Inferior Extroverted Intuition—curious about the future and in distinct possibilities, but skeptical of “unrealistic” ideas and allows others to lead the way there: Julien struggles at first to envision anything other than what he sees in front of him; he finds it hard to imagine Paris, a place he has never been, but after spending a lot of time with Sara, he gradually becomes more imaginative, taking her on safaris and describing vivid places, people, and animals. He is cautious about the unknown and usually careful, but after he takes Sara out into the bluebells on her birthday, the next morning he is so elated that he walks the main road to school, gets captured as a cripple, and shipped off, unfortunately, to his ultimate fate, because he was euphoric, happy about the future, and not paying attention to his environment.
Enneagram: 2w1
Enneagram 2—a warm and caring helper, who focuses on doing all they can for specific chosen others: Julien has no reason to be kind other than that he is a kind person; when Sara leaves her notebook behind in class, he picks it up and brings it to her, even though she calls him cruel names along with the other kids. He saves her from the Nazis, risking his own life, and takes her home to his parents’ barn, where he rearranges things in the loft to make her more comfortable. He does everything in his power to entertain her, befriend her, keep up her hopes, feed her, and even carves her a white bird for her birthday and takes her out into the woods so she can see the blooming bluebells, because he knows how much she loves them. But he also shows his pride, in that after several other kids beat him up, he doesn’t want her to help him. He wishes she had not seen him humiliated like that. He yells at her for being selfish and a burden, for not thinking about other people and their safety, and then doesn’t return to see her for about a week. His mother says that he needs to “heal,” meaning his pride got bruised. He is ashamed that Sara saw him as “weak” and beaten. Part of his anger was at her selfishness in the face of his generosity.
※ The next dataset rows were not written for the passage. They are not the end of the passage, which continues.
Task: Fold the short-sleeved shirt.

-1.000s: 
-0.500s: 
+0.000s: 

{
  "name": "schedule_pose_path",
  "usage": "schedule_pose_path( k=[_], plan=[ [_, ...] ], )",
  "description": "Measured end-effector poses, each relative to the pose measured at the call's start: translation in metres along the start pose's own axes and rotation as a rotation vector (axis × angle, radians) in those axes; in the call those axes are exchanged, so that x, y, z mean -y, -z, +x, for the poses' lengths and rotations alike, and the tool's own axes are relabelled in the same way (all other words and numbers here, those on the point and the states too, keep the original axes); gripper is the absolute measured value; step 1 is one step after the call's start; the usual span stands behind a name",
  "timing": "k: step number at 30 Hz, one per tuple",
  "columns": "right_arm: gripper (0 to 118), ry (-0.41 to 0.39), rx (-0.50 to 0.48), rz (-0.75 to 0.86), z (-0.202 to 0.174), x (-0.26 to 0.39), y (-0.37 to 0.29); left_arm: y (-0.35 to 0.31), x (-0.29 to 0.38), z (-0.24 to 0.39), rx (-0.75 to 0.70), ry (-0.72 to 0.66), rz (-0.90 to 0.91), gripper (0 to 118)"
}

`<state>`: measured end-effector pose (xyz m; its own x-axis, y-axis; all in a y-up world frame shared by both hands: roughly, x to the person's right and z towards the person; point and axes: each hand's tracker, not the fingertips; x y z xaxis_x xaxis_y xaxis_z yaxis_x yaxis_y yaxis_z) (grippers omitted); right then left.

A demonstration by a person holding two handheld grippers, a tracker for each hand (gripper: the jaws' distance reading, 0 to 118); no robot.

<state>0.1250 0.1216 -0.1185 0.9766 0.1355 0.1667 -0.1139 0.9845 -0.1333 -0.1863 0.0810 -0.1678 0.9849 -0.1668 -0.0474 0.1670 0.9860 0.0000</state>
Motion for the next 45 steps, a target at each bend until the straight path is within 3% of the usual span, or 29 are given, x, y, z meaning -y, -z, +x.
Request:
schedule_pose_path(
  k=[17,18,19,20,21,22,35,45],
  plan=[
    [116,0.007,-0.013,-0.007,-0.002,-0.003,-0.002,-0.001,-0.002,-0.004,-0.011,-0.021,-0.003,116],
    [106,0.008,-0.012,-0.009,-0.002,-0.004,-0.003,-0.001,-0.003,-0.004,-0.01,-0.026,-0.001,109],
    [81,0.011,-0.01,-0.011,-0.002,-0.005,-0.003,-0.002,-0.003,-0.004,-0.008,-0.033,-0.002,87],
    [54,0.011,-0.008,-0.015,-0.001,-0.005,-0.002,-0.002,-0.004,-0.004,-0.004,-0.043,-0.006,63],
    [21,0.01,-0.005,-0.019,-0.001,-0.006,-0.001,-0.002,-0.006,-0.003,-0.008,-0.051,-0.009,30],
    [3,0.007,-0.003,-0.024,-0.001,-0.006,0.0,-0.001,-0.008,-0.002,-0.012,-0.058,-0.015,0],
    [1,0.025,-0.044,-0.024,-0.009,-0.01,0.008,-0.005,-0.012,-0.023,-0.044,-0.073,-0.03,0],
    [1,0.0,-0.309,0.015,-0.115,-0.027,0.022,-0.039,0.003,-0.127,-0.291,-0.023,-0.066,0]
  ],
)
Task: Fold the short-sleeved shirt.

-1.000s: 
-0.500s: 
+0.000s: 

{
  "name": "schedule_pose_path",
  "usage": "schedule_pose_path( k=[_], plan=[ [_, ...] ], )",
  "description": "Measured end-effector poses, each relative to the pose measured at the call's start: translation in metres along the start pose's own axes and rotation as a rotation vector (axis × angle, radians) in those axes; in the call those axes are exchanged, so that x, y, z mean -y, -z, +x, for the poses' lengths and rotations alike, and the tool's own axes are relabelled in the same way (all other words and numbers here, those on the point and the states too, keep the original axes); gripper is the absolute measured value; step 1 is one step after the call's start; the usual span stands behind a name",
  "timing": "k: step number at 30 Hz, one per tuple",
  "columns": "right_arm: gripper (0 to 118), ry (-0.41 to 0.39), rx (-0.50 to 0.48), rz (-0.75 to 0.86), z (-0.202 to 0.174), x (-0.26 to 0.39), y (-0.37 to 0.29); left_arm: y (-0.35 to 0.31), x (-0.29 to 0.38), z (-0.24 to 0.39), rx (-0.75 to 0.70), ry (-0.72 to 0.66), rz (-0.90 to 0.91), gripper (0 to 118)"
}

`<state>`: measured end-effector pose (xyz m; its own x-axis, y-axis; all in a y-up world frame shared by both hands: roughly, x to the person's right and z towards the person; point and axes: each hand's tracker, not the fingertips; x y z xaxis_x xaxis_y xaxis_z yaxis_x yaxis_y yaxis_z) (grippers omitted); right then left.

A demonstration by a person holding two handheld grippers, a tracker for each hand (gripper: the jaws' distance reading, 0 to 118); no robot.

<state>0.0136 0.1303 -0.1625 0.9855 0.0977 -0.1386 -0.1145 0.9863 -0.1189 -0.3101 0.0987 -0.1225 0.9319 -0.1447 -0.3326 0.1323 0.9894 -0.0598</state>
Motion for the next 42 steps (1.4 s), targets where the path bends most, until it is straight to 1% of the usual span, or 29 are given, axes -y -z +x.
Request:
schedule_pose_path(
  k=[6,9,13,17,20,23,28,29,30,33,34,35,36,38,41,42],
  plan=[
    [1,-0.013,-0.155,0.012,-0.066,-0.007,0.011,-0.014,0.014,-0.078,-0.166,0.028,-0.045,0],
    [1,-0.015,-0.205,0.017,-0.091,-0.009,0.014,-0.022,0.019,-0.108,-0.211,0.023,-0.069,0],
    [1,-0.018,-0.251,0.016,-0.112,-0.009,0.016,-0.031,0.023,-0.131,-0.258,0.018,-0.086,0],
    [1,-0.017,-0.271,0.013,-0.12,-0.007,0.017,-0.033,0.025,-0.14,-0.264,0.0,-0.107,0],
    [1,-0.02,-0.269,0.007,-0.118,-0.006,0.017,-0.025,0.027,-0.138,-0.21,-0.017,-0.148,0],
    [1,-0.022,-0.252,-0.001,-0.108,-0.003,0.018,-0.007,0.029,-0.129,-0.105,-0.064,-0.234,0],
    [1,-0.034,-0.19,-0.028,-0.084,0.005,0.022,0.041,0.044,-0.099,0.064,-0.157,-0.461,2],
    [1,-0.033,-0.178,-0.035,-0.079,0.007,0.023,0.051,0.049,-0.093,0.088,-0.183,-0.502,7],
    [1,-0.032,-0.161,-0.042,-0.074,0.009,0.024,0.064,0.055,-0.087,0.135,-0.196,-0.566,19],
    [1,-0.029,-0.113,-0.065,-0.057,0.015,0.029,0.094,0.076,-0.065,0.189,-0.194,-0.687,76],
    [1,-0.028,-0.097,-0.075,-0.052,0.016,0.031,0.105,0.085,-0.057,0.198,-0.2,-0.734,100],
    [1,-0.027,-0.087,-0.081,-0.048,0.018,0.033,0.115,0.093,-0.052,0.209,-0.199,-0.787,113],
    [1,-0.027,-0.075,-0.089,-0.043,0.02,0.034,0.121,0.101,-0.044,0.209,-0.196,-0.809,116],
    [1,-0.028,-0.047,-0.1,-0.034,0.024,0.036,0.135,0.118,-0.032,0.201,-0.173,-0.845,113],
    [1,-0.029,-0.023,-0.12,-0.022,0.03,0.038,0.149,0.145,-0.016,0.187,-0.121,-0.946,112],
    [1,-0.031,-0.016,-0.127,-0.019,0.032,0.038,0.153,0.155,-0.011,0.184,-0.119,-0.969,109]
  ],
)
1 wing brings in a gut-driven sense of being right and a desire to help others improve themselves: Julien has a firm sense of right and wrong. He tells her off for being selfish and not thinking about other people and their needs, because he prioritizes that in his life. He has no reason other than duty and a sense of wanting to be a good person to help her, even though his feelings for her grow by being around her. The other boys abuse him and call him names, but Julien never lashes out at them. He just focuses on his lessons. Julien wants her to be serious and attend to her schoolwork faced with her preference for shallower topics such as gossip.